- [What you have to do]:
Images are not wanted; transcribe the rest of the listing exactly.

(Beginning of Information provided)

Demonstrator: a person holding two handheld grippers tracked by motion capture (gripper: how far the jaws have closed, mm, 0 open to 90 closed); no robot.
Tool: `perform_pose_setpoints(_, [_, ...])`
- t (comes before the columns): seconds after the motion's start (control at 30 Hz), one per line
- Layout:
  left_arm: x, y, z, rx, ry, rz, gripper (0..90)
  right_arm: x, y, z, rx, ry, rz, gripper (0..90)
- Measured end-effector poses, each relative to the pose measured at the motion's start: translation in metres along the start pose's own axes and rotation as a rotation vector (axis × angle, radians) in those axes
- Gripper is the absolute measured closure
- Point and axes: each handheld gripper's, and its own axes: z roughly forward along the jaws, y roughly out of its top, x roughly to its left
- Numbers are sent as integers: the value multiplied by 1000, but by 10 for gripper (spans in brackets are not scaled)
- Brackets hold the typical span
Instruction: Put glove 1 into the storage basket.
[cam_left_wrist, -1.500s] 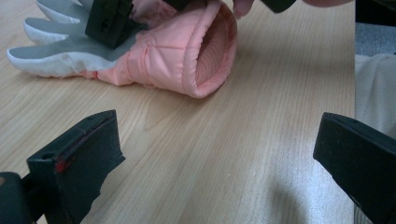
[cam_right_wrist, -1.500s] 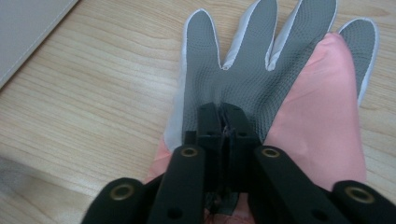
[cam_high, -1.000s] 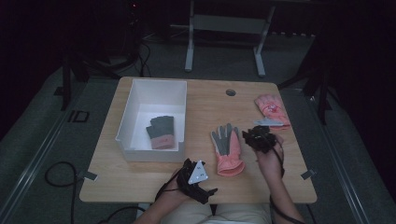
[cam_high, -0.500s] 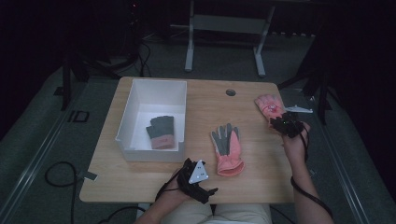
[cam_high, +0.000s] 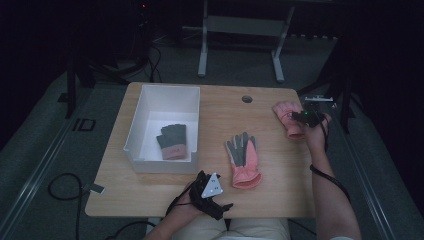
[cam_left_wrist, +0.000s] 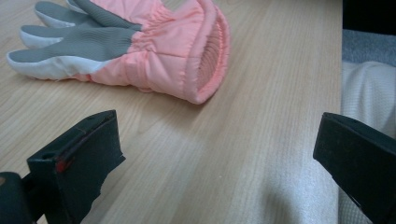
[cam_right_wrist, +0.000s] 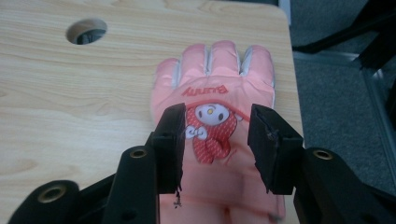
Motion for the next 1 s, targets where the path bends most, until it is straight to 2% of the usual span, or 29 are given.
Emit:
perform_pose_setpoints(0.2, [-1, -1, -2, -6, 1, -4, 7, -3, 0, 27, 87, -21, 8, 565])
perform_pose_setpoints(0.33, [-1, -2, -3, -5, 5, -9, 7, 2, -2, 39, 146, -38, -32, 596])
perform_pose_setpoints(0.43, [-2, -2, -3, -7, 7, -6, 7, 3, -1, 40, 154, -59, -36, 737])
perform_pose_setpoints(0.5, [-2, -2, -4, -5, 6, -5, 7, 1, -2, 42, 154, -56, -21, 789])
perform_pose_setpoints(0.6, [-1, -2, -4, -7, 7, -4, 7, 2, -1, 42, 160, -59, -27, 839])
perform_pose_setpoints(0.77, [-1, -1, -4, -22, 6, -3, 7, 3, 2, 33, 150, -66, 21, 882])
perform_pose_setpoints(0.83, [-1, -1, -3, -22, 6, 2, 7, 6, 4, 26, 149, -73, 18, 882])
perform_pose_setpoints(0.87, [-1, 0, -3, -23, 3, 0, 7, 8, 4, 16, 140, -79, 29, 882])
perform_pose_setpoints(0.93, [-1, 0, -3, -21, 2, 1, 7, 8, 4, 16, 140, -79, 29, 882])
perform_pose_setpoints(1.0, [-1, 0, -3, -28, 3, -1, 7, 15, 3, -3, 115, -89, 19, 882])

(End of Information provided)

- [Your solution]:
Demonstrator: a person holding two handheld grippers tracked by motion capture (gripper: how far the jaws have closed, mm, 0 open to 90 closed); no robot.
Tool: `perform_pose_setpoints(_, [_, ...])`
- t (comes before the columns): seconds after the motion's start (control at 30 Hz), one per line
- Layout:
  left_arm: x, y, z, rx, ry, rz, gripper (0..90)
  right_arm: x, y, z, rx, ry, rz, gripper (0..90)
- Measured end-effector poses, each relative to the pose measured at the motion's start: translation in metres along the start pose's own axes and rotation as a rotation vector (axis × angle, radians) in those axes
- Gripper is the absolute measured closure
- Point and axes: each handheld gripper's, and its own axes: z roughly forward along the jaws, y roughly out of its top, x roughly to its left
- Numbers are sent as integers: the value multiplied by 1000, but by 10 for gripper (spans in brackets are not scaled)
- Brackets hold the typical span
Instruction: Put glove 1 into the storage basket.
[cam_left_wrist, -1.500s] 
[cam_right_wrist, -1.500s] 
[cam_high, -1.000s] 
[cam_high, -0.500s] 
[cam_high, +0.000s] 
[cam_left_wrist, +0.000s] 
[cam_right_wrist, +0.000s] 
Motion for the next 1 s, targets where the path bends most, until it is straight to 2% of the usual span, or 29 are given.
Emit:
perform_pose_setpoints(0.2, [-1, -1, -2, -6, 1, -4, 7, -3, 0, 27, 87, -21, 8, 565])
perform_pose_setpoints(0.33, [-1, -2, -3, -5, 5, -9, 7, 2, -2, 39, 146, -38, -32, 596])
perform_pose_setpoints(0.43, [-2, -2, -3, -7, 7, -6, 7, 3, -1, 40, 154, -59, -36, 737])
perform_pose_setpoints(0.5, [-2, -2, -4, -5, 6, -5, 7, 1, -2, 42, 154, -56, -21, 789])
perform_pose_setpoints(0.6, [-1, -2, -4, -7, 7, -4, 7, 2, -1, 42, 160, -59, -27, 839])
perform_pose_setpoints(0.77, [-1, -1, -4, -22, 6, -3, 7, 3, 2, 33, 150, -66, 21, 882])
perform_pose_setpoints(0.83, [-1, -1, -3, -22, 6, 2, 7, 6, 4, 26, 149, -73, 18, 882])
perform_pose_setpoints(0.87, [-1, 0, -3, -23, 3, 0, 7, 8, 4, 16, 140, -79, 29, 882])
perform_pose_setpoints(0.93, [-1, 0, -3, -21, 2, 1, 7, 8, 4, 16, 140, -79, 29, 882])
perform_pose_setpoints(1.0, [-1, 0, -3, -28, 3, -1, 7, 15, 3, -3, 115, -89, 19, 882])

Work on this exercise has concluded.